NEW YORK (TheStreet) -- McCormick & Co (MKC) - Get Report shares are up 2.02% to $81.88 in early market trading on Wednesday after the food seasoning and condiment manufacturer acquired barbecue sauce maker Stubb's for $100 million in cash.

The Sparks, MD-based company purchased Stubb's from privately held One World Foods and expects the company to report annual sales of $30 million this year.

McCormick doesn't expect today's purchase to impact its earnings this year, but  the company expects incremental EBITDA of at least $10 million by 2017.

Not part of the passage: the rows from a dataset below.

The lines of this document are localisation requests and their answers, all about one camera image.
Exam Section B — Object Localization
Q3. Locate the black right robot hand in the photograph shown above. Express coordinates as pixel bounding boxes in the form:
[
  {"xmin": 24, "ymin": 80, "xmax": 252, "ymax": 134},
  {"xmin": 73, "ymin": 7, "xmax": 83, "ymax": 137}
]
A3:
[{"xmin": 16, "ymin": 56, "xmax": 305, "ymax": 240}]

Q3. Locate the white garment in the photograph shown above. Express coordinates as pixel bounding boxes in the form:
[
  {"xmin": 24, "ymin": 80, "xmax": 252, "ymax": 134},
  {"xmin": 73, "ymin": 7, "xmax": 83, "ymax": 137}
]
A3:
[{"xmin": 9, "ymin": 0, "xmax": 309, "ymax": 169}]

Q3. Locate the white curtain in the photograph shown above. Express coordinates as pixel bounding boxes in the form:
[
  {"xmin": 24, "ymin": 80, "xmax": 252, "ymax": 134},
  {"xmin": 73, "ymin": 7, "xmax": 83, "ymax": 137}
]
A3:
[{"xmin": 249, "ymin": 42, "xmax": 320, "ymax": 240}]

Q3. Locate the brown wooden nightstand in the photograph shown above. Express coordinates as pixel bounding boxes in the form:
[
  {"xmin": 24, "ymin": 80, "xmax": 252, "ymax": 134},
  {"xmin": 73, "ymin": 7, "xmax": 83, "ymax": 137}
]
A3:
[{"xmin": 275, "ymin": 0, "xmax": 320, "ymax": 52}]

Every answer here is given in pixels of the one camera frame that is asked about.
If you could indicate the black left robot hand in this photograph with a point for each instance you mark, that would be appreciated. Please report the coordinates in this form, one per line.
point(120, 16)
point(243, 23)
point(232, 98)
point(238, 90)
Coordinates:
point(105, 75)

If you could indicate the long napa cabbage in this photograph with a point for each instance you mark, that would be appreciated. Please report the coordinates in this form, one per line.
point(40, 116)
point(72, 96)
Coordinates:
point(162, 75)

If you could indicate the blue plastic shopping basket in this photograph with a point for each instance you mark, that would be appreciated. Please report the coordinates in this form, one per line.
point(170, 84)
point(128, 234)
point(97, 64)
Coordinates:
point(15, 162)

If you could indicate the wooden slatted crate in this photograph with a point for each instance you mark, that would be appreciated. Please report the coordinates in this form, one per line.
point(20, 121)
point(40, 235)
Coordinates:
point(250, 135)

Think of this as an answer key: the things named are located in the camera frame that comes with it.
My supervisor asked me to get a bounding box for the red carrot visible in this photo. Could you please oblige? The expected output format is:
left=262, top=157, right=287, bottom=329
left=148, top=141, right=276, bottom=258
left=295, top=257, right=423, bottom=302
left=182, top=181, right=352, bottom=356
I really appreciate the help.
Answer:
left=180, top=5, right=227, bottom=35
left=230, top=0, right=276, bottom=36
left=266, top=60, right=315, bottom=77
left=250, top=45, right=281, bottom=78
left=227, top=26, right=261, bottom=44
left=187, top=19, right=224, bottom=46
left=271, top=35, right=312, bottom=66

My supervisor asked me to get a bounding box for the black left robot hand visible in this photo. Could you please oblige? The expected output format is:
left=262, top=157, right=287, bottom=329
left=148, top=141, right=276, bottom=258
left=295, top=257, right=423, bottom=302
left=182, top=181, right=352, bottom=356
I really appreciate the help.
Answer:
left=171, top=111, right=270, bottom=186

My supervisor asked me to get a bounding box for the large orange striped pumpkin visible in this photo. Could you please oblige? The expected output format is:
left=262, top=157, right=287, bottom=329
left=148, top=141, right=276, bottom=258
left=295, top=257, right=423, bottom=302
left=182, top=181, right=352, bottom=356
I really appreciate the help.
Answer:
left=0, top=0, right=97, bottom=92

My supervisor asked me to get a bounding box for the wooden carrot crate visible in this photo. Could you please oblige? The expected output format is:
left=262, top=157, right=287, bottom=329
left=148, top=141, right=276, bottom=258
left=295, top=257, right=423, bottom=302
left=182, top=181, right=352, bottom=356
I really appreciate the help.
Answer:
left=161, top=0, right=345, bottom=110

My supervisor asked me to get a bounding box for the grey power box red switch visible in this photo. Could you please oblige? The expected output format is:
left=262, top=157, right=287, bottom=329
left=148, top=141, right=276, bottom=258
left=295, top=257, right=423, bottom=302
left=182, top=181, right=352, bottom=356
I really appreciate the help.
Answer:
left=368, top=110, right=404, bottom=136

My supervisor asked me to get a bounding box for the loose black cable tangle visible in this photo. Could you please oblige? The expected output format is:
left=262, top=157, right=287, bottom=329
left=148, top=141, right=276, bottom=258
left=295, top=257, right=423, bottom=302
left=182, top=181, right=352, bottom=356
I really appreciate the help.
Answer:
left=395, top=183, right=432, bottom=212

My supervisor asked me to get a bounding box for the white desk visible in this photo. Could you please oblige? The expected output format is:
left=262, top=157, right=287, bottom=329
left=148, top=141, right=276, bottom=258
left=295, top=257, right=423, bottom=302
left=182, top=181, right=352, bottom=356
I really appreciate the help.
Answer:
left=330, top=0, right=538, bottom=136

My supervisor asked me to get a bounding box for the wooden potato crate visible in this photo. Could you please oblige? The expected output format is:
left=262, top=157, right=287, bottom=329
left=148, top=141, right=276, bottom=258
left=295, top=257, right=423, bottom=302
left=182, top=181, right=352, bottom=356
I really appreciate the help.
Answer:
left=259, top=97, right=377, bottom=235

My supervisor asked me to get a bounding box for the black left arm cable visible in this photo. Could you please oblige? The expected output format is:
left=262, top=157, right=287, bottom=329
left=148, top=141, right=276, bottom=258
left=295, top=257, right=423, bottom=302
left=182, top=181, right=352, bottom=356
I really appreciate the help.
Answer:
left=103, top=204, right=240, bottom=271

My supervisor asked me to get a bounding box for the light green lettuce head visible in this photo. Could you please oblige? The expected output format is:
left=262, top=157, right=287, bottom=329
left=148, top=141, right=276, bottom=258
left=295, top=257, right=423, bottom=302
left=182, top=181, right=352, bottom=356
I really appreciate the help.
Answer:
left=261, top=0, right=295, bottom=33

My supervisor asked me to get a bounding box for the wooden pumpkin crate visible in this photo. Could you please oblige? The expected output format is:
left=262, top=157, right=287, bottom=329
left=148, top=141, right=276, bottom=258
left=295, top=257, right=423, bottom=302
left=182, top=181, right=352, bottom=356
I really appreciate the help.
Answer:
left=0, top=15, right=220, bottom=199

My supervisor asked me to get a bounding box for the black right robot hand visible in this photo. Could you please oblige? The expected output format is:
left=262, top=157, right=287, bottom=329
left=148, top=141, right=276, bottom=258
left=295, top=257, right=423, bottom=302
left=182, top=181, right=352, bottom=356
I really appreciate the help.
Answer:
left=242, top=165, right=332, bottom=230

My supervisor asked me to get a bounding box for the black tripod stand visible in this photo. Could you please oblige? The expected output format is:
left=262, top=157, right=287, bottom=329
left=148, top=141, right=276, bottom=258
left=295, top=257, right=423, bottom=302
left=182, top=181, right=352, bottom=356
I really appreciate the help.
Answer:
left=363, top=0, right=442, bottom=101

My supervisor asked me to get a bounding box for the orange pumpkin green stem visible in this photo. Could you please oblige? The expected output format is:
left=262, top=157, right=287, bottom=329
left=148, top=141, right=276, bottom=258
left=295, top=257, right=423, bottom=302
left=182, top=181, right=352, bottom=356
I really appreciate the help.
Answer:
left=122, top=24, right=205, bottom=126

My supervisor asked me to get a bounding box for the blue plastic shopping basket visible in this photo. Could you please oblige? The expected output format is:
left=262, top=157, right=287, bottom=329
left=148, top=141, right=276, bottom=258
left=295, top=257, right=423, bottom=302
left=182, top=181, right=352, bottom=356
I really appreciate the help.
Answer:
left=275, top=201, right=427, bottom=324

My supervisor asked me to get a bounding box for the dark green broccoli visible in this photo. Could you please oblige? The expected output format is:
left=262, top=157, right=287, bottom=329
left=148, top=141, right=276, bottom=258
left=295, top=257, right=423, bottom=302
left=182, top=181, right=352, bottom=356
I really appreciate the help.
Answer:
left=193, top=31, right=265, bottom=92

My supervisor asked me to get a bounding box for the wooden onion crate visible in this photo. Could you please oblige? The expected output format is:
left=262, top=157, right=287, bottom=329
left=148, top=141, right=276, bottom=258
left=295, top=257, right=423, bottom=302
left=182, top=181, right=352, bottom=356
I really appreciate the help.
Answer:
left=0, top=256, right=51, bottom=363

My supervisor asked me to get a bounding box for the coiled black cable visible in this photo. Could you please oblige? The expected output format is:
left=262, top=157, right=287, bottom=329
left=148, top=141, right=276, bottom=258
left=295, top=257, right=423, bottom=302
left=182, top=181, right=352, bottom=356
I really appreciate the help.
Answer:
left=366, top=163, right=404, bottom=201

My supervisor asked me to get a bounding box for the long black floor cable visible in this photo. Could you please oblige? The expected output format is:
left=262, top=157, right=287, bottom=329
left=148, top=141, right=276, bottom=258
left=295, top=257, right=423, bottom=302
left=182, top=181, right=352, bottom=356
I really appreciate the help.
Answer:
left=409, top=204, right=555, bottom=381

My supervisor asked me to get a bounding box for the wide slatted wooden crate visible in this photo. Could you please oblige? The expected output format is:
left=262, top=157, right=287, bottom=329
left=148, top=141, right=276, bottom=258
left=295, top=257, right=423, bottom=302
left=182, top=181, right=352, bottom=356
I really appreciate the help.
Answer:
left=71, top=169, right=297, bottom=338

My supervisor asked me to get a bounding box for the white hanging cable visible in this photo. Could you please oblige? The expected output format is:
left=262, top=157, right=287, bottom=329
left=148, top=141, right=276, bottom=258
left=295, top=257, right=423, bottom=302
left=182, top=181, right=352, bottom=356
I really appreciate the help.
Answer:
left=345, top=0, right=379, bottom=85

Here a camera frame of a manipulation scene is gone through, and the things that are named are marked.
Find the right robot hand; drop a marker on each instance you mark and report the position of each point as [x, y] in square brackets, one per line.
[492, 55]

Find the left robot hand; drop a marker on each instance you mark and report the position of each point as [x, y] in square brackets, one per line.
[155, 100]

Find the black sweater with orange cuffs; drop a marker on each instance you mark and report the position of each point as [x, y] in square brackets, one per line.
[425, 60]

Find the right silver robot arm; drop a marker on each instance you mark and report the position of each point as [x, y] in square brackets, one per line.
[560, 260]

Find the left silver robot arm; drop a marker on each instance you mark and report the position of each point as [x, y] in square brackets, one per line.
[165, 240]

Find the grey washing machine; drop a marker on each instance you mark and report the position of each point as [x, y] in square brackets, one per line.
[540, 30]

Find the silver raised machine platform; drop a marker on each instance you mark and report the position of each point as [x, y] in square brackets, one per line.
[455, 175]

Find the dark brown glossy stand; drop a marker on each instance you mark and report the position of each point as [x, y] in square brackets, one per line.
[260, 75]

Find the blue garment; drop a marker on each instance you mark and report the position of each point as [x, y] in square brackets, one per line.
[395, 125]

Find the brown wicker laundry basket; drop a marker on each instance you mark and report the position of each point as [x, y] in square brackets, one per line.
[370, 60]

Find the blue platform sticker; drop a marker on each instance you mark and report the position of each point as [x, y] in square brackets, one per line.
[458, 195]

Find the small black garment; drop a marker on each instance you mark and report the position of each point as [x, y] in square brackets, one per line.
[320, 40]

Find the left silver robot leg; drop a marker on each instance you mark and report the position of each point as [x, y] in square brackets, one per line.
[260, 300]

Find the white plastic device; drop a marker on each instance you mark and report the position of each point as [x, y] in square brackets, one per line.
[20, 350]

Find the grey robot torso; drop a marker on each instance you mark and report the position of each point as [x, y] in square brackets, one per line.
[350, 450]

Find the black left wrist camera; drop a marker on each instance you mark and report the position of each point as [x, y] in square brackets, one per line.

"Through marketing and innovation, we intend to build this base, increase household penetration and expand retail distribution in the U.S. and internationally. The Stubb's products round out the range of grilling products currently marketed by McCormick under the Grill Mates, Lawry's and McCormick brands. We look forward to working with the Stubb's employees to drive increased sales and profit for this business," said CEO Alan Wilson

TheStreet Ratings team rates MCCORMICK & CO INC as a Buy with a ratings score of B+. TheStreet Ratings Team has this to say about their recommendation:

"We rate MCCORMICK & CO INC (MKC) a BUY. This is driven by multiple strengths, which we believe should have a greater impact than any weaknesses, and should give investors a better performance opportunity than most stocks we cover. The company's strengths can be seen in multiple areas, such as its revenue growth, notable return on equity, good cash flow from operations, largely solid financial position with reasonable debt levels by most measures and solid stock price performance. We feel its strengths outweigh the fact that the company has had sub par growth in net income."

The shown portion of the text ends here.